Node deployment is one of the important issues to be addressed in Wireless Sensor Networks (WSNs). A proper node deployment scheme can reduce the complexity of problems in WSNs such as routing, data fusion, communication, etc. Sensors in Mobile WSNs (MWSNs) have ability to travel in the network with motion capability. This ability can extend the lifetime of WSNs by minimizing energy consumption due to travelling with optimization of deployment. This paper employs two recently proposed multi-objective optimization algorithms, namely multi-objective evolutionary algorithm based on decomposition (MOEA/D) and fast and elitist genetic algorithm (NSGA-II) to find proper deployment scenarios.
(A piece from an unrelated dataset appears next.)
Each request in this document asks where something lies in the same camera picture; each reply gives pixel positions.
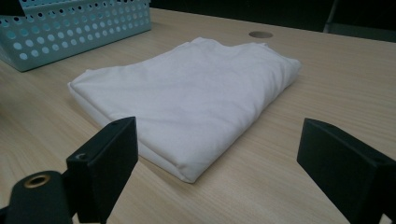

These multi-objective evolutionary algorithms aim at relocating mobile nodes to provide maximum sensing coverage area while minimizing the energy required for the relocation. The relocation is defined as the total travel distance of the sensors from their initial locations to their final locations. Simulation results clearly show that the non-dominated solutions have tradeoff between the travelled distance and coverage area.